[Saved data entries]

--- START ---

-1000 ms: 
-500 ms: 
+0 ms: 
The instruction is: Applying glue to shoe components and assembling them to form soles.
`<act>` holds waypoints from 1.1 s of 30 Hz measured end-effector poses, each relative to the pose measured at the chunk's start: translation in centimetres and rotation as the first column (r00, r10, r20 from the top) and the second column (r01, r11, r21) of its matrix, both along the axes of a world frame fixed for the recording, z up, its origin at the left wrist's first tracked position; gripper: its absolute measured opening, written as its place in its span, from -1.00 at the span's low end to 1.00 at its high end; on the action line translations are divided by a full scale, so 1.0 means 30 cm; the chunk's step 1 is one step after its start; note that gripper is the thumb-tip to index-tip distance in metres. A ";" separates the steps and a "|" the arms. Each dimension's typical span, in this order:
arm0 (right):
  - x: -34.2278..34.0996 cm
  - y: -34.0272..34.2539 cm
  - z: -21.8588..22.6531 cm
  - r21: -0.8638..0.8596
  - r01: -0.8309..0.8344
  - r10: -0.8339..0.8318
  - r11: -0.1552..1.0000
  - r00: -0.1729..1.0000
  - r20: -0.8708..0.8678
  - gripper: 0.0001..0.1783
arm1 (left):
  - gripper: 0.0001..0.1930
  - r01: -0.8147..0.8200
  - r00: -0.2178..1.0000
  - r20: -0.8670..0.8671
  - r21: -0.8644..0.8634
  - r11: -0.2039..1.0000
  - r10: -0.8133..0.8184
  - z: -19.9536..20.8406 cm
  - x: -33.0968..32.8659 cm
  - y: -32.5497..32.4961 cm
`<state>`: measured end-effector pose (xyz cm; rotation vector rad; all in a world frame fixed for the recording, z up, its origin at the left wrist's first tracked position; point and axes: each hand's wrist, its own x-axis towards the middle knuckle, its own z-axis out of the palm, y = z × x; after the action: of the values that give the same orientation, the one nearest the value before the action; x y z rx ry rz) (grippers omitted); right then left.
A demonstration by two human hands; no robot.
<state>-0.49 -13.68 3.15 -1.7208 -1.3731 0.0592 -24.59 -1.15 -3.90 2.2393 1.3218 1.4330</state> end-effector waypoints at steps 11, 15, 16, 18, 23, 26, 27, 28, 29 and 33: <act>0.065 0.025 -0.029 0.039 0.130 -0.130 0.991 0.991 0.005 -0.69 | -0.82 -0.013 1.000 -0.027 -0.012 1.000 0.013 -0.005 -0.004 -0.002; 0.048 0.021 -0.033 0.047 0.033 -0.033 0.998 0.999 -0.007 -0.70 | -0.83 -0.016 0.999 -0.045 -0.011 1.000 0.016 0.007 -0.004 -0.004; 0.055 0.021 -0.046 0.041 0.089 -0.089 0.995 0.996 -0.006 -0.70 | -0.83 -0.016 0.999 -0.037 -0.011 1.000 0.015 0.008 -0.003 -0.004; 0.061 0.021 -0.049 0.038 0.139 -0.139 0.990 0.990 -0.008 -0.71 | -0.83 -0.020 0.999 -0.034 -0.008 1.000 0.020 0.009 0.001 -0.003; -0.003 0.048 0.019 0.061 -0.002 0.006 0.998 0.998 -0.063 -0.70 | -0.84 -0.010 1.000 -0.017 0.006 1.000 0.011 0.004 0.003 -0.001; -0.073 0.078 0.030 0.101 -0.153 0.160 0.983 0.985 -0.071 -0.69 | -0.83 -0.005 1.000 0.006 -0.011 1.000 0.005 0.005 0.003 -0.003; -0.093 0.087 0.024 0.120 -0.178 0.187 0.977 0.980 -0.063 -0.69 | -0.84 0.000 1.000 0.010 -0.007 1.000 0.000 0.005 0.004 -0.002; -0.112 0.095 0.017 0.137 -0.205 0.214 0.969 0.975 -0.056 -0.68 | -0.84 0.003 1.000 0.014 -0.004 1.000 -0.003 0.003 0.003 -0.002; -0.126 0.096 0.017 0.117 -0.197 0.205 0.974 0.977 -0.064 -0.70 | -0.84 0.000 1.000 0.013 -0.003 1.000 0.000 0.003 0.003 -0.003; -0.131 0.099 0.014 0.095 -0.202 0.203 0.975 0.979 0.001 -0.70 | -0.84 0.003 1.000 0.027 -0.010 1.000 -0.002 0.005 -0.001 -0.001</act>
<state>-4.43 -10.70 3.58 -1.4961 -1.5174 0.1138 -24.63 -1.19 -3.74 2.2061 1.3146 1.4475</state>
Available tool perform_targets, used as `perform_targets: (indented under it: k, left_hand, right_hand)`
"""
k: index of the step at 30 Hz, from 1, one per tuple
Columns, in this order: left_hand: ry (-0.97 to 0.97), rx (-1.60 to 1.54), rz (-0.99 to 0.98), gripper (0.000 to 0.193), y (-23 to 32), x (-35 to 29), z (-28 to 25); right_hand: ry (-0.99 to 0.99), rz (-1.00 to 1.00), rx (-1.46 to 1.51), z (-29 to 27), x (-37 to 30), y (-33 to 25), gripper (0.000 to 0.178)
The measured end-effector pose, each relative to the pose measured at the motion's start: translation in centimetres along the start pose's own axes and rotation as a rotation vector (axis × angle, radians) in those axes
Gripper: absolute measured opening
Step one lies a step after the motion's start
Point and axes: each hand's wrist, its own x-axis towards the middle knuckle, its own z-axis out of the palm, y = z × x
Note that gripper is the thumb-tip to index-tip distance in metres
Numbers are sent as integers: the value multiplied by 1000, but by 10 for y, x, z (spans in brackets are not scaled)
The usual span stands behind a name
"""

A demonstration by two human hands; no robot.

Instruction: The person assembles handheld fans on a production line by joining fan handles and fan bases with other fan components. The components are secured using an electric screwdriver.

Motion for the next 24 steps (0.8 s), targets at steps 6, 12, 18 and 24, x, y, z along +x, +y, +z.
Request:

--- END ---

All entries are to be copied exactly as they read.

-1000 ms: 
-500 ms: 
+0 ms: 
The instruction is: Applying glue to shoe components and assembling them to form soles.
`<act>` holds waypoints from 1.1 s of 30 Hz measured end-effector poses, each relative to the pose measured at the chunk's start: translation in centimetres and rotation as the first column (r00, r10, r20 from the top) and the second column (r01, r11, r21) of its matrix, both along the axes of a world frame fixed for the recording, z up, its origin at the left wrist's first tracked position; gripper: its absolute measured opening, written as its place in its span, from -1.00 at the span's low end to 1.00 at its high end; on the action line translations are divided by a full scale, so 1.0 means 30 cm; the chunk's step 1 is one step after its start; note that gripper is the thumb-tip to index-tip distance in metres. A ";" separates the steps and a "|" the arms. Each dimension's typical span, in this order:
arm0 (right):
  - x: -34.2278..34.0996 cm
  - y: -34.0272..34.2539 cm
  - z: -21.8588..22.6531 cm
  - r21: -0.8638..0.8596
  - r01: -0.8309..0.8344
  - r10: -0.8339..0.8318
  - r11: -0.1552..1.0000
  - r00: -0.1729..1.0000
  - r20: -0.8708..0.8678
  - gripper: 0.0001..0.1783
arm1 (left):
  - gripper: 0.0001..0.1930
  - r01: -0.8147..0.8200
  - r00: -0.2178..1.0000
  - r20: -0.8670..0.8671
  - r21: -0.8644..0.8634
  - r11: -0.2039..1.0000
  - r10: -0.8133..0.8184
  - z: -19.9536..20.8406 cm
  - x: -33.0968..32.8659 cm
  - y: -32.5497..32.4961 cm
`<state>`: measured end-effector pose (xyz cm; rotation vector rad; all in a world frame fixed for the recording, z up, its origin at the left wrist's first tracked position; point and axes: each hand's wrist, its own x-axis towards the middle knuckle, its own z-axis out of the palm, y = z × x; after the action: of the values that give the same orientation, the one nearest the value before the action; x y z rx ry rz) (grippers omitted); right then left.
A demonstration by two human hands; no robot.
<state>-0.49 -13.68 3.15 -1.7208 -1.3731 0.0592 -24.59 -1.15 -3.90 2.2393 1.3218 1.4330</state> end-effector waypoints at steps 11, 15, 16, 18, 23, 26, 27, 28, 29 and 33: <act>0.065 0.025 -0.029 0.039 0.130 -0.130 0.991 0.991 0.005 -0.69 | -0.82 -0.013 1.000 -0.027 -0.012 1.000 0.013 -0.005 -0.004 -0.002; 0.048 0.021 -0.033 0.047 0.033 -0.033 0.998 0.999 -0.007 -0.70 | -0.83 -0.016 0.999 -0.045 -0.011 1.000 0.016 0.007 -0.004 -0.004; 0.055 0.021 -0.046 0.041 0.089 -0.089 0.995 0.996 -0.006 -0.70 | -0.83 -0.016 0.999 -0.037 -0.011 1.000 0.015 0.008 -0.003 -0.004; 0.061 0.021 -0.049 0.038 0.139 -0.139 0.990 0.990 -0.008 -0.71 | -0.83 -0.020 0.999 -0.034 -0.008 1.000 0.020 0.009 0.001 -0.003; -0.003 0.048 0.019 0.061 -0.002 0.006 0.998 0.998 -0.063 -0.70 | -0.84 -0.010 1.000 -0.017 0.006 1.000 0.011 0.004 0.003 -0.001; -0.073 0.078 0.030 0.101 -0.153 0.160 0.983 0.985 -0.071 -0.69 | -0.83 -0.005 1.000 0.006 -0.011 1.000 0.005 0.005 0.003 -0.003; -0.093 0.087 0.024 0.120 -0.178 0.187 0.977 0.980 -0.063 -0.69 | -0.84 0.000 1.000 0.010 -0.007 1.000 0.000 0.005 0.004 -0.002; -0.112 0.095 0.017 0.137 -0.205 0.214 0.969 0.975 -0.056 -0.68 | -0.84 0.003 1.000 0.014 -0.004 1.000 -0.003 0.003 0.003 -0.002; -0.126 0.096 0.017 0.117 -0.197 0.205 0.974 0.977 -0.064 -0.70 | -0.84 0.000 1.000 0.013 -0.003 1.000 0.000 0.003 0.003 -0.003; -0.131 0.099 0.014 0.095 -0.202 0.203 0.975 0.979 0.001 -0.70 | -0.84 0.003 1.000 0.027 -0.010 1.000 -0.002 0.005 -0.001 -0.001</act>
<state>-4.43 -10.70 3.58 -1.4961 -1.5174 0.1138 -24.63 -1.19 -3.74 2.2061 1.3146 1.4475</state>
Available tool perform_targets, used as `perform_targets: (indented under it: k, left_hand, right_hand)`
"""
k: index of the step at 30 Hz, from 1, one per tuple
Columns, in this order: left_hand: ry (-0.97 to 0.97), rx (-1.60 to 1.54), rz (-0.99 to 0.98), gripper (0.000 to 0.193), y (-23 to 32), x (-35 to 29), z (-28 to 25); right_hand: ry (-0.99 to 0.99), rz (-1.00 to 1.00), rx (-1.46 to 1.51), z (-29 to 27), x (-37 to 30), y (-33 to 25), gripper (0.000 to 0.178)
The measured end-effector pose, each relative to the pose measured at the motion's start: translation in centimetres along the start pose's own axes and rotation as a rotation vector (axis × angle, radians) in those axes
Gripper: absolute measured opening
Step one lies a step after the motion's start
Point and axes: each hand's wrist, its own x-axis towards the middle knuckle, its own z-axis out of the palm, y = z × x
Note that gripper is the thumb-tip to index-tip distance in metres
Numbers are sent as integers: the value multiplied by 1000, but by 10 for y, x, z (spans in brackets are not scaled)
The usual span stands behind a name
"""

A demonstration by two human hands; no robot.

Instruction: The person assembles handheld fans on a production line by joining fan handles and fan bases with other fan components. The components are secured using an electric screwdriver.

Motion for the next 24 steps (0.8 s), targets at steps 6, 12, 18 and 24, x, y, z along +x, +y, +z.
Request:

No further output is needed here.